While I'm loathe to post on another drug's success
Post# of 148185
First, I'll mention that, looking at its MOA, Ohm noted that if this drug works, leronlimab should work in even better.
Basically their Phase III trial is using the same 7-category scale we have as a secondary endpoint. To be admitted, you have to be a 3 or 4 on that scale - getting oxygen but not intubated. "Clinical recovery" is defined as moving to a "2" score (hospitalized, no oxygen), progression was moving to a "5" (requiring intubation).

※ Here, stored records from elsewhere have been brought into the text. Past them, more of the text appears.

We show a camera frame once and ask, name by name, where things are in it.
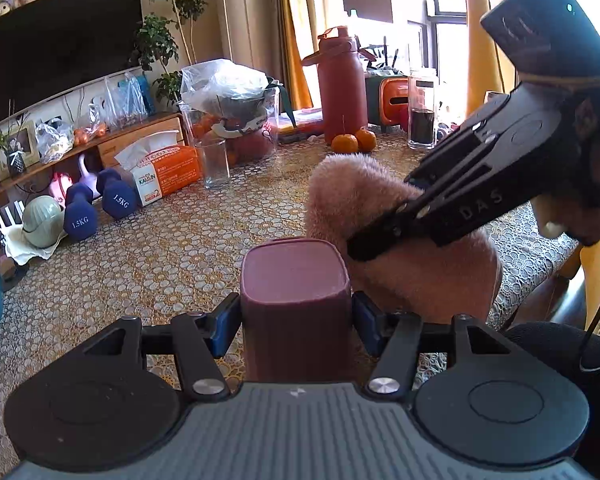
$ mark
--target picture frame
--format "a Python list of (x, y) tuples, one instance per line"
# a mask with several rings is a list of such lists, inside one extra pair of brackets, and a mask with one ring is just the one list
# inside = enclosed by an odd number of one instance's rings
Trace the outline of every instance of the picture frame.
[[(9, 140), (16, 139), (19, 142), (24, 154), (24, 165), (26, 168), (40, 161), (40, 152), (38, 151), (38, 142), (36, 140), (36, 127), (33, 121), (25, 121), (17, 132), (12, 132)], [(7, 167), (7, 157), (0, 151), (0, 181), (9, 177), (9, 168)]]

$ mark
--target patterned tablecloth
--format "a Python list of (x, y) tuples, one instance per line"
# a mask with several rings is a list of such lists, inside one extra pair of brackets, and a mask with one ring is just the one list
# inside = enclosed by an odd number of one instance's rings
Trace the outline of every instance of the patterned tablecloth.
[[(2, 424), (14, 387), (124, 314), (144, 324), (166, 323), (184, 310), (211, 311), (232, 290), (247, 250), (268, 238), (302, 234), (308, 177), (327, 154), (321, 140), (280, 147), (269, 160), (238, 168), (232, 183), (205, 190), (200, 183), (115, 222), (100, 215), (95, 237), (63, 243), (46, 262), (33, 262), (5, 295), (0, 324), (0, 476), (17, 458)], [(379, 137), (374, 157), (403, 177), (416, 164), (399, 134)], [(530, 207), (488, 226), (504, 263), (502, 287), (489, 322), (499, 327), (575, 247), (563, 236), (539, 238)], [(244, 373), (238, 332), (219, 366), (231, 387)], [(148, 356), (149, 369), (172, 384), (171, 358)], [(428, 354), (420, 379), (445, 366)]]

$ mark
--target blue dumbbell
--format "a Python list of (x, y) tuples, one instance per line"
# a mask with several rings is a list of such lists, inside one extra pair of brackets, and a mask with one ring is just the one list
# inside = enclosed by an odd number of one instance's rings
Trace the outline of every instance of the blue dumbbell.
[(138, 199), (132, 187), (123, 182), (112, 168), (98, 174), (96, 190), (102, 195), (102, 209), (116, 220), (130, 215), (138, 209)]
[(84, 240), (96, 234), (98, 215), (91, 205), (93, 191), (86, 184), (73, 184), (66, 190), (64, 230), (72, 240)]

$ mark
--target television
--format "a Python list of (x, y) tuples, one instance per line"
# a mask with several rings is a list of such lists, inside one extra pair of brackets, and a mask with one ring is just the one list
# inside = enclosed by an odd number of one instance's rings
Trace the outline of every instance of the television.
[(0, 16), (0, 121), (131, 68), (140, 0), (36, 0)]

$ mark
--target red water bottle
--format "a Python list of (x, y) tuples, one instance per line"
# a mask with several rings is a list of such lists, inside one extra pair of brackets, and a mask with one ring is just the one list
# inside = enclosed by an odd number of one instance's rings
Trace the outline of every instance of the red water bottle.
[[(332, 30), (338, 35), (328, 38)], [(333, 137), (355, 134), (367, 126), (365, 73), (347, 27), (330, 28), (318, 39), (318, 52), (305, 57), (302, 65), (318, 65), (324, 140), (331, 144)]]

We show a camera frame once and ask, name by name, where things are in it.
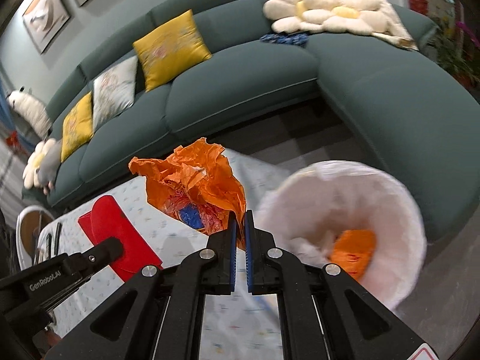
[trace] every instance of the table
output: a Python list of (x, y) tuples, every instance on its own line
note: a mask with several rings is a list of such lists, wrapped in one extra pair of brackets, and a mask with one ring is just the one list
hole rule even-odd
[[(245, 188), (247, 207), (255, 210), (268, 191), (275, 190), (290, 172), (226, 149), (233, 174)], [(158, 211), (146, 202), (145, 178), (134, 178), (104, 195), (112, 195), (137, 231), (162, 259), (164, 268), (180, 264), (184, 257), (206, 246), (207, 236)], [(55, 235), (62, 223), (59, 253), (73, 254), (93, 245), (78, 225), (97, 198), (60, 217), (44, 228), (39, 245), (45, 248), (47, 234)], [(55, 309), (54, 331), (61, 337), (117, 290), (123, 281), (107, 266)], [(274, 295), (255, 297), (246, 285), (245, 253), (237, 249), (235, 292), (229, 297), (208, 295), (203, 315), (200, 360), (279, 360), (283, 358), (280, 325)]]

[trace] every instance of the green sofa
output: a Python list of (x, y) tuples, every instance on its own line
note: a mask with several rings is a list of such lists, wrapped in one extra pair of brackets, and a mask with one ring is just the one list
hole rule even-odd
[[(134, 55), (132, 43), (192, 9), (213, 57), (145, 93), (60, 167), (48, 197), (70, 207), (126, 176), (133, 156), (164, 156), (179, 144), (302, 102), (320, 92), (357, 135), (373, 164), (404, 183), (420, 206), (429, 241), (457, 231), (479, 202), (480, 106), (420, 52), (350, 34), (317, 34), (305, 48), (261, 43), (266, 0), (168, 0), (98, 46), (47, 105), (52, 136), (105, 69)], [(395, 7), (423, 47), (425, 16)]]

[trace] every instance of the trash can
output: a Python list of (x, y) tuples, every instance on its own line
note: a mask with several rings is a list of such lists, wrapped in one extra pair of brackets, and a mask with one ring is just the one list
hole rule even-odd
[(53, 215), (38, 205), (28, 206), (18, 215), (15, 233), (18, 263), (21, 270), (33, 265), (40, 232), (53, 220)]
[(418, 205), (391, 175), (350, 161), (314, 163), (263, 197), (256, 227), (312, 266), (328, 263), (335, 238), (369, 229), (376, 248), (359, 280), (393, 310), (414, 288), (427, 241)]

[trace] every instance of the orange trash
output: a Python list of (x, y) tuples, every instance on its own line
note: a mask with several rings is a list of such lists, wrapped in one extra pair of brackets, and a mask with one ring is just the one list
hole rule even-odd
[(375, 251), (376, 237), (371, 230), (347, 230), (335, 241), (330, 261), (359, 281)]
[[(146, 177), (147, 201), (168, 216), (211, 235), (225, 230), (230, 211), (242, 223), (246, 211), (245, 192), (234, 177), (225, 150), (200, 138), (179, 146), (165, 160), (133, 157), (129, 169)], [(243, 229), (237, 245), (245, 250)]]

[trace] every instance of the yellow pillow
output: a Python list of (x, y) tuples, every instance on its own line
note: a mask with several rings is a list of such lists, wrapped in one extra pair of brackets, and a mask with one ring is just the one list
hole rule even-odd
[(61, 161), (93, 137), (92, 92), (86, 94), (63, 120)]
[(145, 91), (168, 83), (211, 58), (191, 10), (162, 24), (133, 43), (145, 74)]

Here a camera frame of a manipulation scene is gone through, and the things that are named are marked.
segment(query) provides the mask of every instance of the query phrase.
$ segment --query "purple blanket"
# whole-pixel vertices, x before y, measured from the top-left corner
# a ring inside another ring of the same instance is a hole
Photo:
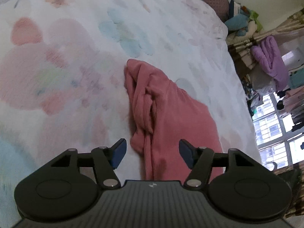
[[[287,86],[289,76],[275,38],[266,37],[260,46],[251,47],[251,53],[265,73],[274,78],[277,91],[282,91]]]

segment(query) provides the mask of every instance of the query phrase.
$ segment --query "bed sheet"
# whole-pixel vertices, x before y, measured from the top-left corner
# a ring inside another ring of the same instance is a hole
[[[67,148],[89,152],[126,138],[116,174],[141,178],[129,143],[130,58],[206,104],[224,152],[260,161],[226,36],[201,0],[0,0],[0,227],[19,220],[17,183]]]

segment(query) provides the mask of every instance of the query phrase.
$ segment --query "curtain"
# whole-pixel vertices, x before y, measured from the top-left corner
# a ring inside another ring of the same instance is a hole
[[[304,161],[293,164],[291,166],[286,166],[281,169],[275,170],[274,173],[276,175],[290,171],[292,169],[300,169],[302,172],[302,180],[301,180],[301,189],[298,197],[296,198],[293,205],[289,208],[287,213],[285,214],[285,218],[289,218],[292,216],[304,215]]]
[[[270,35],[275,37],[279,47],[286,42],[304,36],[304,9],[290,16],[273,30],[228,46],[228,51],[234,61],[235,70],[240,79],[243,79],[257,63],[250,52],[251,46],[257,45]]]

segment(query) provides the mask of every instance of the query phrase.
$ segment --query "building outside window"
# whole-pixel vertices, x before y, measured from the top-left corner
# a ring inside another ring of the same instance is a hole
[[[256,108],[253,124],[256,132],[256,142],[259,147],[262,164],[268,169],[273,169],[276,162],[278,168],[295,164],[304,160],[304,127],[291,132],[291,115],[280,118],[277,102],[280,98],[275,94],[263,97],[261,106]]]

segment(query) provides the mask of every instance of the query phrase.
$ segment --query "silver screw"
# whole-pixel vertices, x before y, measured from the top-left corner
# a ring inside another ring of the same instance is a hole
[[[118,181],[115,179],[106,179],[103,181],[103,185],[107,187],[114,187],[118,184]]]
[[[187,181],[187,185],[190,187],[198,187],[202,184],[202,182],[198,179],[190,179]]]

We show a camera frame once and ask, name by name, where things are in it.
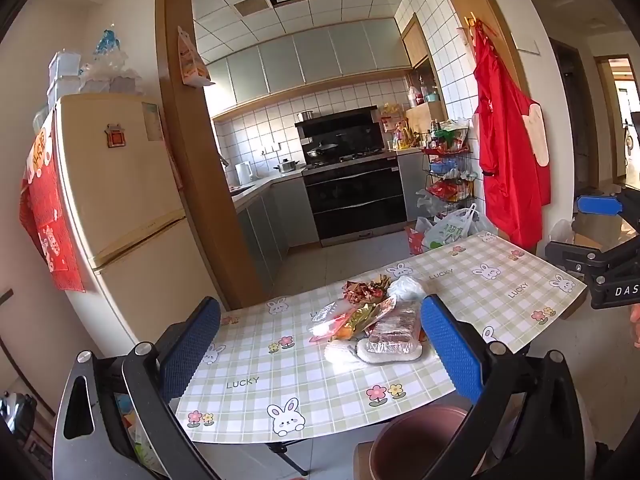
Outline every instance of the white kettle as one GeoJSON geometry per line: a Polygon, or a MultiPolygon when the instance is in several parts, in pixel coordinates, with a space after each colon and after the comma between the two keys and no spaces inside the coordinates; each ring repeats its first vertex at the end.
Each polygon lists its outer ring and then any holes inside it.
{"type": "Polygon", "coordinates": [[[254,177],[254,170],[252,170],[251,164],[248,162],[241,162],[240,164],[236,164],[236,173],[238,174],[240,186],[248,184],[254,177]]]}

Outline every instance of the refrigerator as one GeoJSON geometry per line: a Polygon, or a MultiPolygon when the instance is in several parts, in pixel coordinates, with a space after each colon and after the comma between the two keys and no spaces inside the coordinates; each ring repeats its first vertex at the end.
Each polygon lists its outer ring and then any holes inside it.
{"type": "Polygon", "coordinates": [[[127,354],[220,295],[186,218],[158,107],[144,96],[74,94],[54,116],[60,195],[86,289],[66,294],[105,356],[127,354]]]}

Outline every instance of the doorway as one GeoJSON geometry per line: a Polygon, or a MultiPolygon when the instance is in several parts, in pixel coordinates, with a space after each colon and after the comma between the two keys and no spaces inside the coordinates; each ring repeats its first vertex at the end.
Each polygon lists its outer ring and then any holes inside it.
{"type": "Polygon", "coordinates": [[[574,141],[574,193],[598,187],[598,139],[589,83],[577,49],[549,38],[562,76],[574,141]]]}
{"type": "Polygon", "coordinates": [[[632,120],[640,112],[636,75],[629,56],[597,57],[611,135],[613,182],[640,189],[640,146],[632,120]]]}

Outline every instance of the checkered tablecloth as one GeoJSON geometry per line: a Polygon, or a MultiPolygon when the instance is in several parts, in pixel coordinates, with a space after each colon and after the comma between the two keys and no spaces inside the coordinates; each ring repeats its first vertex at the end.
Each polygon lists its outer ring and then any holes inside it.
{"type": "MultiPolygon", "coordinates": [[[[515,352],[569,307],[585,286],[501,238],[474,235],[379,274],[419,280],[485,340],[515,352]]],[[[352,430],[418,408],[454,390],[426,343],[414,362],[340,371],[309,343],[314,313],[342,297],[344,282],[226,315],[176,416],[197,442],[256,443],[352,430]]]]}

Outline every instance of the white tile wall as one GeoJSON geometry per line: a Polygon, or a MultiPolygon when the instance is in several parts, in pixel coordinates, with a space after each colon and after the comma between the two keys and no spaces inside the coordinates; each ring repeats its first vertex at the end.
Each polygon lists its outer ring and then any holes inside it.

They claimed 60% increase in patients hitting clinical recovery (significant at p=.005) and a 50% reduction in patients progressing (not claimed as significant). So,
(1) Based on NEWS2 and SAEs, it sounds like our Phase 2 would have done similarly or better on comparable patient pop,
(2) on Phase 3, we can recreate exactly their results for our data for an apple-to-apples comparison,
(3) this interim was specified not by the number of patients, but by the number of recoveries, nice,
(4) we now know what results can cause a stopped trial,
(5) this drug is competition, but not for the trial of the sickest,
(6) OncoImmune also wrote a lousy press release IMO - my headline should have been: "OncoImmune in COVID 19 - Phase 3 trial halted for efficacy: Stat significant 60% increase in patients improving, 50% reduction in progressions,"
(7) Biospace noted the press release but has not otherwise commented in its news stream.